** Opening RECORDS SUPPLIED block **
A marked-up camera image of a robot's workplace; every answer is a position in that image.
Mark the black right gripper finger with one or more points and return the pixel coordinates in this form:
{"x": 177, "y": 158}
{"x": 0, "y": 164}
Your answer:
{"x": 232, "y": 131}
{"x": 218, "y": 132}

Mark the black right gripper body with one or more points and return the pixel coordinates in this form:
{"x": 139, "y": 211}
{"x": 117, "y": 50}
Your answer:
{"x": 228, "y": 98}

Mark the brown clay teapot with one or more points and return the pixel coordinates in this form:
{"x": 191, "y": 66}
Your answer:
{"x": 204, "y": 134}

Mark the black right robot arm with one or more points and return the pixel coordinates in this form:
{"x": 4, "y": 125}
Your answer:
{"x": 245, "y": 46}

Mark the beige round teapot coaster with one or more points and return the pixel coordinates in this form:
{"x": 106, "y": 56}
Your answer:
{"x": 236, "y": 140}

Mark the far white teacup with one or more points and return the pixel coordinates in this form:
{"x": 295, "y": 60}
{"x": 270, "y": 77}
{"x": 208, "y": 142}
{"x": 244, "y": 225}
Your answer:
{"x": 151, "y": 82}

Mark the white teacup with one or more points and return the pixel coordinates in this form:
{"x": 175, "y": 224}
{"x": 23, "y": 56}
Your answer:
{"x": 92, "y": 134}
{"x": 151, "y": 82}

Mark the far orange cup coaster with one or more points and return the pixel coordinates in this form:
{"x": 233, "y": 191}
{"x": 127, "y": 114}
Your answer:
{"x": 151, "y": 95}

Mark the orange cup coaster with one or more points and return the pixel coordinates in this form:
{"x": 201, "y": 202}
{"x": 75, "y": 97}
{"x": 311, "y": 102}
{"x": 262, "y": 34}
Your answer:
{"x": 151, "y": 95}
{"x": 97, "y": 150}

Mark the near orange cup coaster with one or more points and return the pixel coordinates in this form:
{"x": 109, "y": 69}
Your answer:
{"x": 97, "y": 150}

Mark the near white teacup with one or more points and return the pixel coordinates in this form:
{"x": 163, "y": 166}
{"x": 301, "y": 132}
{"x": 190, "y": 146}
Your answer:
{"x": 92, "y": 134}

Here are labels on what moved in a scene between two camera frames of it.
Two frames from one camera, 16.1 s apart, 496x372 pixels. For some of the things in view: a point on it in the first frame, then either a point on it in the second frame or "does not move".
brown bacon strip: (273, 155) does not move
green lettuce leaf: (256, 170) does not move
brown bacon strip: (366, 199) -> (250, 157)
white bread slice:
** Closing RECORDS SUPPLIED block **
EXERCISE PROMPT →
If a line in the records above holds the string "gripper", copy it out.

EXERCISE SOLUTION →
Mark the black right gripper finger with one or more points and return the pixel coordinates in this form:
Mark the black right gripper body with one or more points and return the pixel coordinates in this form:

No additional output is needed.